• **Work to be completed**: Filter this data down to the lines that hold "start", and copy them.

• **Supplied material**:
=== Begin Enclosure ===
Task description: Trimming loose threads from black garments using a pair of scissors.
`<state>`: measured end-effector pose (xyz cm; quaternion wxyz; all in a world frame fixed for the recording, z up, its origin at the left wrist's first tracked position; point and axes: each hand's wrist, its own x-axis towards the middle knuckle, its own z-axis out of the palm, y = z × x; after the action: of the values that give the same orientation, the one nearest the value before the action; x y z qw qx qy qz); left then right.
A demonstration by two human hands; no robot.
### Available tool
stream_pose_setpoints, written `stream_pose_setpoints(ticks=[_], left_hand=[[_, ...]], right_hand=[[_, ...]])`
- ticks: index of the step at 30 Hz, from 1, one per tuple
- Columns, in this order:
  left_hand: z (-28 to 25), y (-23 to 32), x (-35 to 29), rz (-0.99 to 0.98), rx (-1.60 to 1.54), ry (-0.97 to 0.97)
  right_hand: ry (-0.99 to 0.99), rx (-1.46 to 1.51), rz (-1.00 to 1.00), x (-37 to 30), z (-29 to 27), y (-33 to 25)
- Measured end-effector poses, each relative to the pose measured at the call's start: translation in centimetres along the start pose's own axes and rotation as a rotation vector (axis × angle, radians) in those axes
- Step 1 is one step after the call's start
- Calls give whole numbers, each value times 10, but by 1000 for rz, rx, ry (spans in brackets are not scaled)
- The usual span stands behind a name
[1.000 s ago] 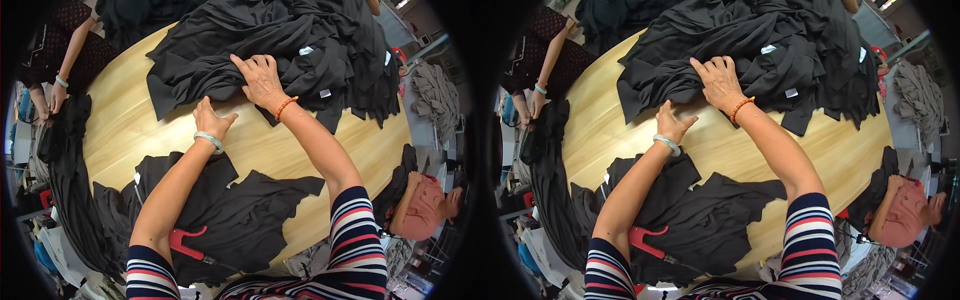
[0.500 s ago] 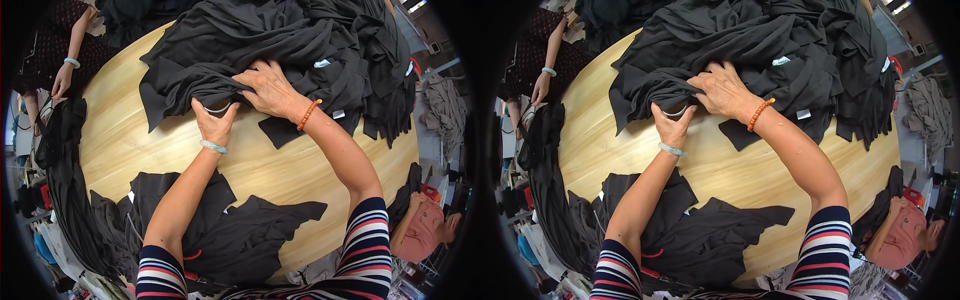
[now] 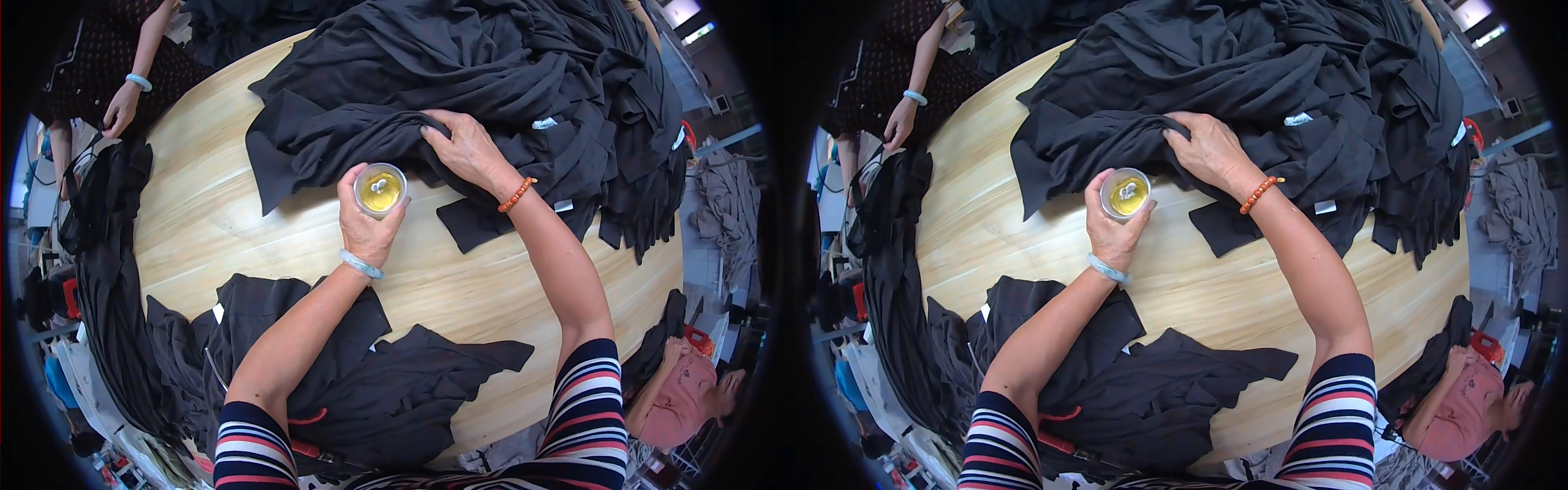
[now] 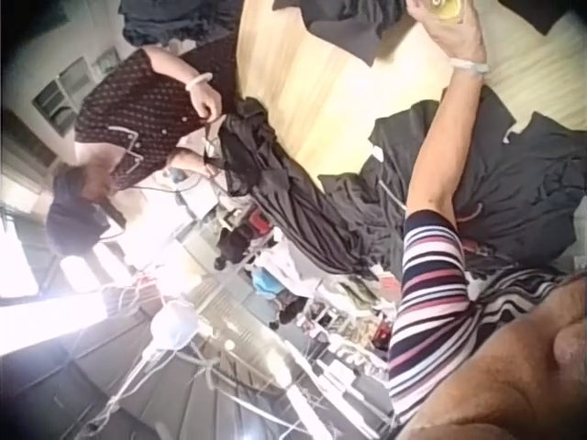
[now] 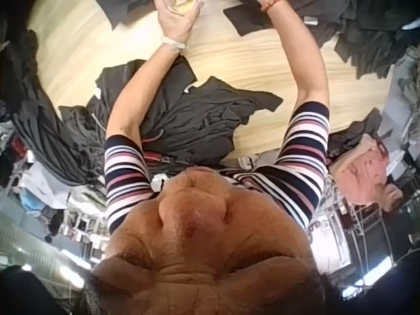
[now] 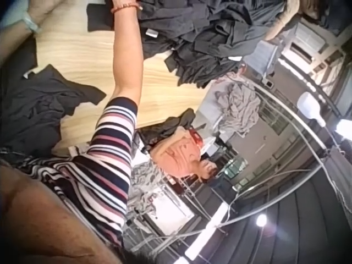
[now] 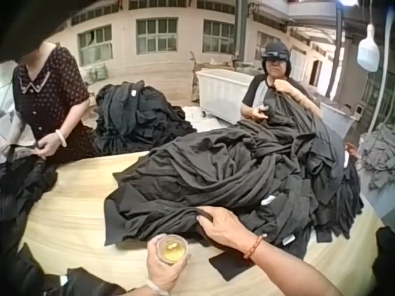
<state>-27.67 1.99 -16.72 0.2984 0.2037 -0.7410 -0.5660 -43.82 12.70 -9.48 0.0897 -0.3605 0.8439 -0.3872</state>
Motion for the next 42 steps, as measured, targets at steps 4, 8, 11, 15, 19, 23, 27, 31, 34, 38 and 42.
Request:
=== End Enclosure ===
• **Completed exercise**:
- Measured end-effector poses, each relative to the pose measured at the call's start: translation in centimetres along the start pose's own axes and rotation as a rotation vector (axis × angle, radians) in those axes
- Step 1 is one step after the call's start

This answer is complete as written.